- **REQUIRED WORK**:
Every line from the one with "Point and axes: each" to the final line of the listing below should be repeated exactly, and only those.

= Beginning of Section =

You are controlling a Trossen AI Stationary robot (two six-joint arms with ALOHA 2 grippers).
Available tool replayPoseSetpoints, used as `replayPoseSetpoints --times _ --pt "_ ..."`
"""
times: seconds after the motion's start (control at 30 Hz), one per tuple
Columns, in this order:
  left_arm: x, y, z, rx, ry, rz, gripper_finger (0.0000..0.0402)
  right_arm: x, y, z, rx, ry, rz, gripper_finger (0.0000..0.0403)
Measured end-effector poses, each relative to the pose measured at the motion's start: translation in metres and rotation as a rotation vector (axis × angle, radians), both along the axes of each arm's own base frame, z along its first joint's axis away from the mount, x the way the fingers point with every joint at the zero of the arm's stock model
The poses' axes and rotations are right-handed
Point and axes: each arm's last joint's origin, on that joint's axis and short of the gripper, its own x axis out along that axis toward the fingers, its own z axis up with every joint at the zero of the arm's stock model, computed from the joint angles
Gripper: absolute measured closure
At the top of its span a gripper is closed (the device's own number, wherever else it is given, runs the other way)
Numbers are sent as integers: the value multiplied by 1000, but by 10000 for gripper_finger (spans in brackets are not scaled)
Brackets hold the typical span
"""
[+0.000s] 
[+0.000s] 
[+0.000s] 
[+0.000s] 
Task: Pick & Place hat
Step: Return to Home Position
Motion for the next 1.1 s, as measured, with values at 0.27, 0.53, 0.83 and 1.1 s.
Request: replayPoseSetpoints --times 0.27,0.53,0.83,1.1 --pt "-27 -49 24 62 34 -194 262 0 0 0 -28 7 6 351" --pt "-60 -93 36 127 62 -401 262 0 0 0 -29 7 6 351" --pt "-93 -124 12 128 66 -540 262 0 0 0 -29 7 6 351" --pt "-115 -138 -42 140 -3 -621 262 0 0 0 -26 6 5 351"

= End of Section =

- **SOLUTION TO THIS EXERCISE**:
Point and axes: each arm's last joint's origin, on that joint's axis and short of the gripper, its own x axis out along that axis toward the fingers, its own z axis up with every joint at the zero of the arm's stock model, computed from the joint angles
Gripper: absolute measured closure
At the top of its span a gripper is closed (the device's own number, wherever else it is given, runs the other way)
Numbers are sent as integers: the value multiplied by 1000, but by 10000 for gripper_finger (spans in brackets are not scaled)
Brackets hold the typical span
"""
[+0.000s] 
[+0.000s] 
[+0.000s] 
[+0.000s] 
Task: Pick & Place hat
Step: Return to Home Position
Motion for the next 1.1 s, as measured, with values at 0.27, 0.53, 0.83 and 1.1 s.
Request: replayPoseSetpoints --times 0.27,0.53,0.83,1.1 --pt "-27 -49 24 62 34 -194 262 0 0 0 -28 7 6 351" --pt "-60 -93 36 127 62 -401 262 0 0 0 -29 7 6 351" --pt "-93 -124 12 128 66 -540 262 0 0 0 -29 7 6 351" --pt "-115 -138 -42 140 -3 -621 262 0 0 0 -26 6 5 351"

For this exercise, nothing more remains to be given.